To avoid randomness, we used a predefined seed for all experiments. Unfortunately, due to the inherent randomness of some GPU operations we were not able to completely remove randomness. Therefore, running the experiments might result in slightly different results from those presented in the paper. However, this should only be minor deviations and the results and claims should stay consistent with those reported in the paper.

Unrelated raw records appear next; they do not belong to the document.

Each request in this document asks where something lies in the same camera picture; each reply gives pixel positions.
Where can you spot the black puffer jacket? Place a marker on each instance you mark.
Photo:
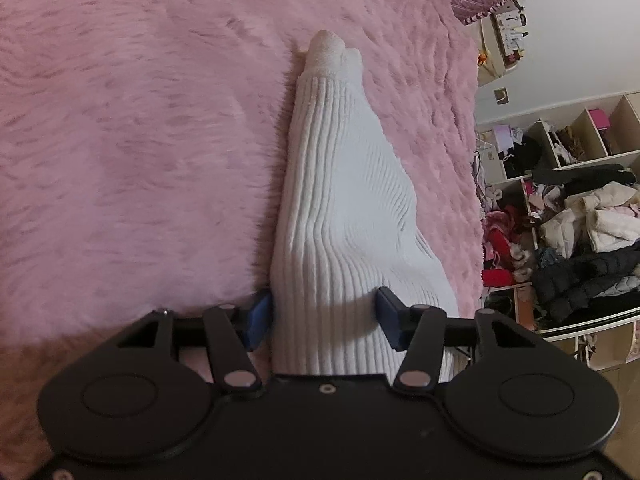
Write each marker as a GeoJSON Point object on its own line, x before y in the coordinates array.
{"type": "Point", "coordinates": [585, 280]}

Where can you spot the white shelf unit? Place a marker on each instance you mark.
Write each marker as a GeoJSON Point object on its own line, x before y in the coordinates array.
{"type": "Point", "coordinates": [584, 132]}

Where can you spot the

### Hyperparameter Optimization with Optuna

With JAX, we can actually optimize the hyperparameters quite efficiently, due to the significant speed up.
If you want to optimize a range of hyperparameters, first note that the range of each hyperparameter is specified in `configs.py` in the body of the function `suggest_config`. This function is called for every optuna trial. You can remove / add hyperparameters there, or change their range. To run one optuna study for example on LunarLander, you can use

```bash
python ppo --env_id CartPole-v1 --optimize_config --track
```

I recommend using the --track flag, so each run gets logged in wandb. This will allow you to find easily the best config after the optuna study in the wandb user interface. 
However, if you decide to track your experiments using optuna, keep in mind you can only run 1 job when creating the study.

```python
study.optimize(objective_fn, n_trials=args.n_trials, n_jobs=1)
```

If you use more than one job, wandb will try to initialize multiple times, and you will get a freeze, at least that is what happened to us. The best fix was to simply run the script multiple times. For example, if you want to run 3 jobs, you can do the following:

Open a tmux session and run:

```bash
python ppo --env_id CartPole-v1 --optimize_config --track
```

Hide the session, and open another one and run the same argument again as often as desired.
Now you are running jobs in parallel, and optuna also shares their trials' results between each job. This is also what the `hpopt.db` file is good for in the directory (if it is not there yet, it will be created as soon as optuna is run the first time). This file is created by optuna to save information about individual trials.

Alternatively, you can also use the `run_ppo.sh` script for parallelization of the HPO.